Umur 2.5-4: Peuterspeelzal alias Kindergarden. Ini opsional juga, bayar walaupun bayarannya tergantung lokasi. Di Peuterspeelzal naungan Stichting Delftse Peuterspeelzalen (SDP), murah 16 EUR sebulan. Tapi di True Color maupun Eglantier, harga 200an EUR sebulan. Jam 8an-12an siang, dua kali seminggu. Tapi kalau kita punya VVE dari JGZ yang mengindikasikan kalau anak kita butuh durasi sekolah lebih lama, bisa jadi empat kali seminggu. VVE ini juga tricky. Temen saya yang tinggal di Rijwick dan salah satu ortunya PhD TUDelft bisa dapet VVE karena dirasa anaknya butuh sekolah lebih lama untuk catch up Dutch-nya. Tapiii kami ga dikasih VVE padahal udah minta dan nego :”) JGZ ga ngasih VVE karena kami berdua PhD, dan doi bilang “bisalaaah sampean berdua ngajarin anak sampean sendiri, lagian di Delft ya sekolah penuh”. Btw ini juga lebih ngantri lagi kalau mau yang di Delft banget: True Color maupun Eglantier udah setengah tahun ngantri kami tetep ga dapet tempat. Akhirnya Alhamdulillah dapet di naungan SDP tapi mulainya baru bisa.. 6 bulan lagi :)) (Edit: ga ada hujan tapi angin selalu kenceng, pada suatu hari mendadak kami dapet email dari True Color yang mengabarkan ada slot kosong buat Peuterspeelzal. Langsung kami cancel Peuterspeelzal lain dan kami ambil yang Peuterspeelzal True Color soalnya di samping kantor saya persis. Metode belajarnya luar biasa OK, 100% recommended).

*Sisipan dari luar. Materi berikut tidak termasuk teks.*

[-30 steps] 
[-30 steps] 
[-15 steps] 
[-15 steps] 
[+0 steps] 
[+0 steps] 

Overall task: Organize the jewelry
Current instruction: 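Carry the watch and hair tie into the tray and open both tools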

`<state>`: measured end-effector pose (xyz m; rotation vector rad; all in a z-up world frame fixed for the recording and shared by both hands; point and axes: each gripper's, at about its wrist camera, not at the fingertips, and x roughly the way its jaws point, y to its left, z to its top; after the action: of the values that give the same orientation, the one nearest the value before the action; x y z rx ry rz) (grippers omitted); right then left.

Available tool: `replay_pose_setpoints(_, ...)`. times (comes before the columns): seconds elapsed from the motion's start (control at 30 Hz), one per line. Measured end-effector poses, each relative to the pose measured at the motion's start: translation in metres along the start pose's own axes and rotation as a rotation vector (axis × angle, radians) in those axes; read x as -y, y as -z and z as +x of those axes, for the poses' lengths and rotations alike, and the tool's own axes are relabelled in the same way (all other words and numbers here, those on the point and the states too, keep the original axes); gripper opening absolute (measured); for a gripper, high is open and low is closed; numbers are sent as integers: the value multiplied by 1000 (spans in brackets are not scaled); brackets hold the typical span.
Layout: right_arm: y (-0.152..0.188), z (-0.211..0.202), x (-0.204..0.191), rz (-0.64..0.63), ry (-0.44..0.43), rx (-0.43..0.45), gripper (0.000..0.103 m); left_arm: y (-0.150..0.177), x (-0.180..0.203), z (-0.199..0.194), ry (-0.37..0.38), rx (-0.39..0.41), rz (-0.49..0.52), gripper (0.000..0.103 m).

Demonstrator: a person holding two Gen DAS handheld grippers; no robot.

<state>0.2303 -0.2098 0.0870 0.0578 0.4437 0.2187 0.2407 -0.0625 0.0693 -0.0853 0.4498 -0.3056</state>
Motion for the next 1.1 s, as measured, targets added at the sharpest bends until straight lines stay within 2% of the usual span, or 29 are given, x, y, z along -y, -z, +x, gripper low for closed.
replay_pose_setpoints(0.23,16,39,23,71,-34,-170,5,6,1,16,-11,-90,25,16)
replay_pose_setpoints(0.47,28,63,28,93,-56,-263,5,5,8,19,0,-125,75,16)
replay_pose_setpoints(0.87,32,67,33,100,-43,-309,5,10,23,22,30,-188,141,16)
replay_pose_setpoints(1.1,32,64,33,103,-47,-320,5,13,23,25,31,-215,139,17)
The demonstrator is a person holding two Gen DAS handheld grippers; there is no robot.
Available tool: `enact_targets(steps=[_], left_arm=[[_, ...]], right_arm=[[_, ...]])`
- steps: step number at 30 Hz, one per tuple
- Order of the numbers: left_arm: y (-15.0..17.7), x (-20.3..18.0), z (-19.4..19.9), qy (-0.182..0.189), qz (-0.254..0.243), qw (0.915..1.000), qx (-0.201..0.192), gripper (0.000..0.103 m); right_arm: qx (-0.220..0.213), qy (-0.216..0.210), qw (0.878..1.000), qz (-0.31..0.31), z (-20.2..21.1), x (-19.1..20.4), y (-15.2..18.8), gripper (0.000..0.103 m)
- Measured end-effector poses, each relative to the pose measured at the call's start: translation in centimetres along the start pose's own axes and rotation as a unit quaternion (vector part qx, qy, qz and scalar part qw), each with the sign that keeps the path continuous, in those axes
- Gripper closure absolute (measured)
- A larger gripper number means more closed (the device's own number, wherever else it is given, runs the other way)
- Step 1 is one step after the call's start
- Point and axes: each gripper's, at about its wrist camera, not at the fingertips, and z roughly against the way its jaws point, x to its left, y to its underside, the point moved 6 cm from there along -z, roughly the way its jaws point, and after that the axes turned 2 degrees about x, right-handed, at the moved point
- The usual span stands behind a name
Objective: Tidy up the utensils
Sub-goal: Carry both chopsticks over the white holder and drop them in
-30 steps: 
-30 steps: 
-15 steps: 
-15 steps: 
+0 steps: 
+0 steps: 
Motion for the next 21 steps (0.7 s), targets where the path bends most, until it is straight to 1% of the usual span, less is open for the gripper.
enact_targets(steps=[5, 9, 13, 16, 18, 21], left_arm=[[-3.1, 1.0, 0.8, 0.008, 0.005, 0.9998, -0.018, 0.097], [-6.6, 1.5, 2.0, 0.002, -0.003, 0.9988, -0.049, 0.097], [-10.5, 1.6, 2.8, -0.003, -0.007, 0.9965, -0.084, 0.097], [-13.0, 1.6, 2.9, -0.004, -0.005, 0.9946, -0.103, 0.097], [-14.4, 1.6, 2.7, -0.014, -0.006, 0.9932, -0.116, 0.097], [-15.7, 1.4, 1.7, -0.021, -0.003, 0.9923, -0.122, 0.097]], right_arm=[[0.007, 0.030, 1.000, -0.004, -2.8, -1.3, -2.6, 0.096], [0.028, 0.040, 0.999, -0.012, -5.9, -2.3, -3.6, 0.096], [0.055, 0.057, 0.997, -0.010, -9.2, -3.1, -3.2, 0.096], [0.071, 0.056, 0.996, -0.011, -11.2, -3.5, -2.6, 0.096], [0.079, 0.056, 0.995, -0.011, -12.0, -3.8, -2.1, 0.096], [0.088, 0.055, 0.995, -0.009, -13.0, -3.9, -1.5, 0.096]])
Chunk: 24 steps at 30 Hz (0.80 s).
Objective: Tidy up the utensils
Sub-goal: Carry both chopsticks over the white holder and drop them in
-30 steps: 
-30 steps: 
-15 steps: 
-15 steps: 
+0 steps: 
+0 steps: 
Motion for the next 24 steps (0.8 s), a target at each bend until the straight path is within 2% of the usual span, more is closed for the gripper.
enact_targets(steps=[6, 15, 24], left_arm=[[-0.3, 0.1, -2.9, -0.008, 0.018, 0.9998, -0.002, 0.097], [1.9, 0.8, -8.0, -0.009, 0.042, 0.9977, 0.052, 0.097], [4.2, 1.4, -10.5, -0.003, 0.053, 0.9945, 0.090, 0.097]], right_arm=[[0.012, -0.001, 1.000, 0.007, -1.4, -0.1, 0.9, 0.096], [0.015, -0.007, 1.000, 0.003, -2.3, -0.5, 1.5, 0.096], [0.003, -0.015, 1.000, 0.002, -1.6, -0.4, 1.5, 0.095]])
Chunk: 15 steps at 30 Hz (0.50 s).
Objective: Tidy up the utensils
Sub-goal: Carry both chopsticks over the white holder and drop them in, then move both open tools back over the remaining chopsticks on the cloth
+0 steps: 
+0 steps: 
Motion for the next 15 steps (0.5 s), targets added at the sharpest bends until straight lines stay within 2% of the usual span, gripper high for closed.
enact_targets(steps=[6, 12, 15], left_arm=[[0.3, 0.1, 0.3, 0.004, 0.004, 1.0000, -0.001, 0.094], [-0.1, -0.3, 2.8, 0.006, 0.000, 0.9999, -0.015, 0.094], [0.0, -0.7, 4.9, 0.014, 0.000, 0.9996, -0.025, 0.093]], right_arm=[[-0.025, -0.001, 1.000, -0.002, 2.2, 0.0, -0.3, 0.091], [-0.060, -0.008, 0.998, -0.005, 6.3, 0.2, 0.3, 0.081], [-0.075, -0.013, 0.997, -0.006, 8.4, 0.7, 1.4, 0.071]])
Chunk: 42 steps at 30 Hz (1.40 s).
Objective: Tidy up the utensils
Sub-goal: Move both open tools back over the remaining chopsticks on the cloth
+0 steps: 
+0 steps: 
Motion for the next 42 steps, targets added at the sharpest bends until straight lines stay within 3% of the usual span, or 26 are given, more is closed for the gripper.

Umur 4 tahun: diusir dari daycare maupun Peuterspeelzal. Saatnya masuk bassisschool. Biaya gratis (kecuali Internasional School Delft (ISD) ataupun sekolah swasta lainnya) — paling ada kontribusi 50an EUR aja setahun buat dll dstnya. Tapi mayoritas sekolah bahasa pengantarnya Dutch aja. Yang billingual Dutch+English sedikit, salah satunya Eglantier itu tadi. Cara daftarnya gimana? Hubungi directier-nya (alamat email jangan ditranslate haha saya nyoba 3x failed terus eh ternyata karena alamat emailnya ke-translate). Pas bulan kami datang, pas banget dengan open day jadi kami diminta dateng dan dikasih formulir buat pendaftarannya. Alhamdulillah dapet tempat di situ. Btw daftarnya jauuuuh hari ya. Kami daftar pas si anak menjelang 3 tahunan. Tapi ada itu orang di sebelah yang daftarin anak baru lahir haha. Karena ya seketat itu antriannya. [Update: ternyata kami ga jadi ambil sekolahnya itu, karena si anak ga berkenan. Kami akhirnya masukin ke ISD, sesuai sama permintaan si anak).
Akhir kata, semoga bermanfaat! Selamat menikmati kedatangan.